[Stored entries]
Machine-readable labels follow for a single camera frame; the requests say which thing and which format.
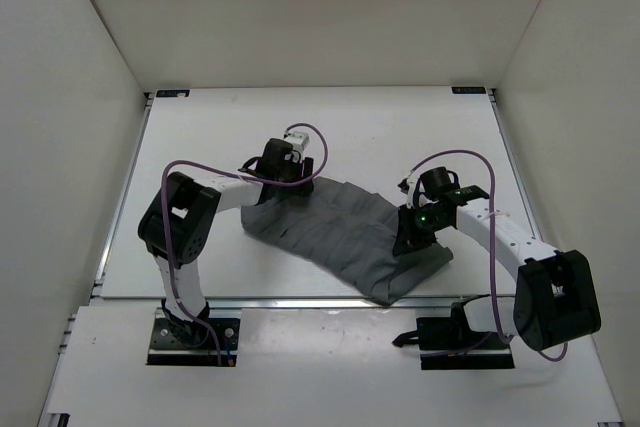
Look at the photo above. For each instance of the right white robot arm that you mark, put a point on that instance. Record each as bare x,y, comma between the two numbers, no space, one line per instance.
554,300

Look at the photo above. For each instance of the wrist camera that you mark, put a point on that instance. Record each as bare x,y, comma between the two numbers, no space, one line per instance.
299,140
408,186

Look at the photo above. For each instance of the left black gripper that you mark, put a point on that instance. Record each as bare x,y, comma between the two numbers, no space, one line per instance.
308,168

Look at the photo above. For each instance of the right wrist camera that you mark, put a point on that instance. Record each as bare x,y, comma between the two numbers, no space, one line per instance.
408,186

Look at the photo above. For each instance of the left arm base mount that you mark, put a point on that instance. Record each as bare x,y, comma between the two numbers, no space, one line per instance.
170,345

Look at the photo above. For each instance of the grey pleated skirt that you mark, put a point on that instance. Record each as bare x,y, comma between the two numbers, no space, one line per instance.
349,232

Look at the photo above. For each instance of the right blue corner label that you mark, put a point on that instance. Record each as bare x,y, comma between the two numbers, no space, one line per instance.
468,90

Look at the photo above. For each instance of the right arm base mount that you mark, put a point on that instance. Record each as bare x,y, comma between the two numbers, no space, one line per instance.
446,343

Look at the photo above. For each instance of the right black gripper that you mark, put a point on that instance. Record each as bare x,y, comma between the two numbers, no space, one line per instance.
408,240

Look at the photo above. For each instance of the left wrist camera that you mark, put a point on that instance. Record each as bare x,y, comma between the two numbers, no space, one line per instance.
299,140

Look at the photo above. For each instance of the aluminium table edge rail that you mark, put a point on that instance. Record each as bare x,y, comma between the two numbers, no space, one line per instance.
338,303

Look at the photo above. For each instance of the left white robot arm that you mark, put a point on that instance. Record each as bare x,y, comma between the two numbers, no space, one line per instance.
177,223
==
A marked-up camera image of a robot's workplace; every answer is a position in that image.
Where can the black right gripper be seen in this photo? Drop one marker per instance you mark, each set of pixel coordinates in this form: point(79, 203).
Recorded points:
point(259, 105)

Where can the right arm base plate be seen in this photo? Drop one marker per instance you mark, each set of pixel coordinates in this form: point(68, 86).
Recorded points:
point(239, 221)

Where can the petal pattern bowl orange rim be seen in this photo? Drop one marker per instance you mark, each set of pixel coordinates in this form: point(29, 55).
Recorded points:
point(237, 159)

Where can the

▶ [Task directions]:
Your answer should be each line from the entries that includes the string "coordinates".

▶ [Solution to the problem]:
Where can the black right gripper be seen in this photo? Drop one marker per instance you mark, each set of pixel coordinates in this form: point(79, 203).
Where can the right arm base plate be seen in this photo? Drop one marker per instance you mark, each set of pixel coordinates in this form: point(68, 86).
Where can the petal pattern bowl orange rim be seen in this photo? Drop one marker per instance you mark, each set of pixel coordinates in this form: point(29, 55).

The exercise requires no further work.